A. Antenna Position and Rotation
This section organizes related material around antenna rotation, wireless sensing, UAV applications, and future directions.
- Antenna Position and Rotation: The section also includes 6DMA for UAV networks and other related works and future directions.
- Antenna Position and Rotation: It covers 6DMA for wireless sensing, including positionable 6DMA-aided ISAC and path planning.
- Antenna Position and Rotation: The tutorial distinguishes element-wise and array-wise rotatable 6DMA.
VI. Positionable 6DMA
The listed material for positionable 6DMA includes path planning and is situated within the tutorial’s overall organization.
- VI. Positionable 6DMA: Positionable 6DMA is associated with path planning in the tutorial organization.
- VI. Positionable 6DMA: The tutorial’s organization is presented in Fig. 4.
D. Objectives, Contributions, and Organization
The paper presents an in-depth tutorial on 6DMA and organizes its coverage around system models, implementations, design issues, applications, and future research.
- D. Objectives, Contributions, and Organization: The paper positions itself as the first in-depth tutorial focused on 6DMA with flexible antenna position and rotation.

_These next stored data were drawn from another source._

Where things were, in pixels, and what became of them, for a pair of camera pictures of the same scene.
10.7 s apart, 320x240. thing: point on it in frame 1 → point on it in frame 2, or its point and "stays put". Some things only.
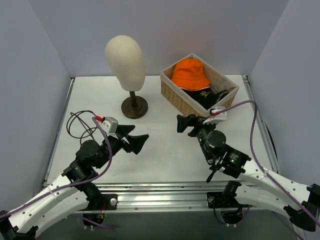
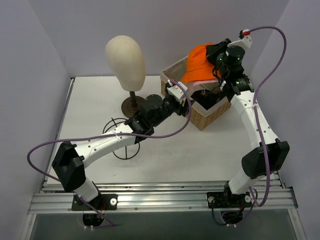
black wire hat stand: [85, 126] → [116, 126]
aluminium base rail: [167, 197] stays put
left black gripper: [122, 140] → [183, 108]
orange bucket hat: [189, 73] → [198, 68]
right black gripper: [194, 125] → [216, 52]
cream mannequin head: [125, 55] stays put
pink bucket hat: [195, 89] → [191, 84]

- D. Objectives, Contributions, and Organization: Its coverage includes system models, implementation architectures, advantages, design issues, positionable and rotatable 6DMA, and wireless-system applications.
- D. Objectives, Contributions, and Organization: The paper is organized to introduce 6DMA fundamentals, including its channel model and architecture.
- D. Objectives, Contributions, and Organization: Table I lists main industry activities, prototypes, and projects related to 6DMA.
II. 6DMA FUNDAMENTALS
This section introduces 6DMA fundamentals and situates them among related movable-antenna and fluid-antenna overviews. It frames channel models, architectures, hardware, constraints, and open issues as core foundations for 6DMA-enhanced networks.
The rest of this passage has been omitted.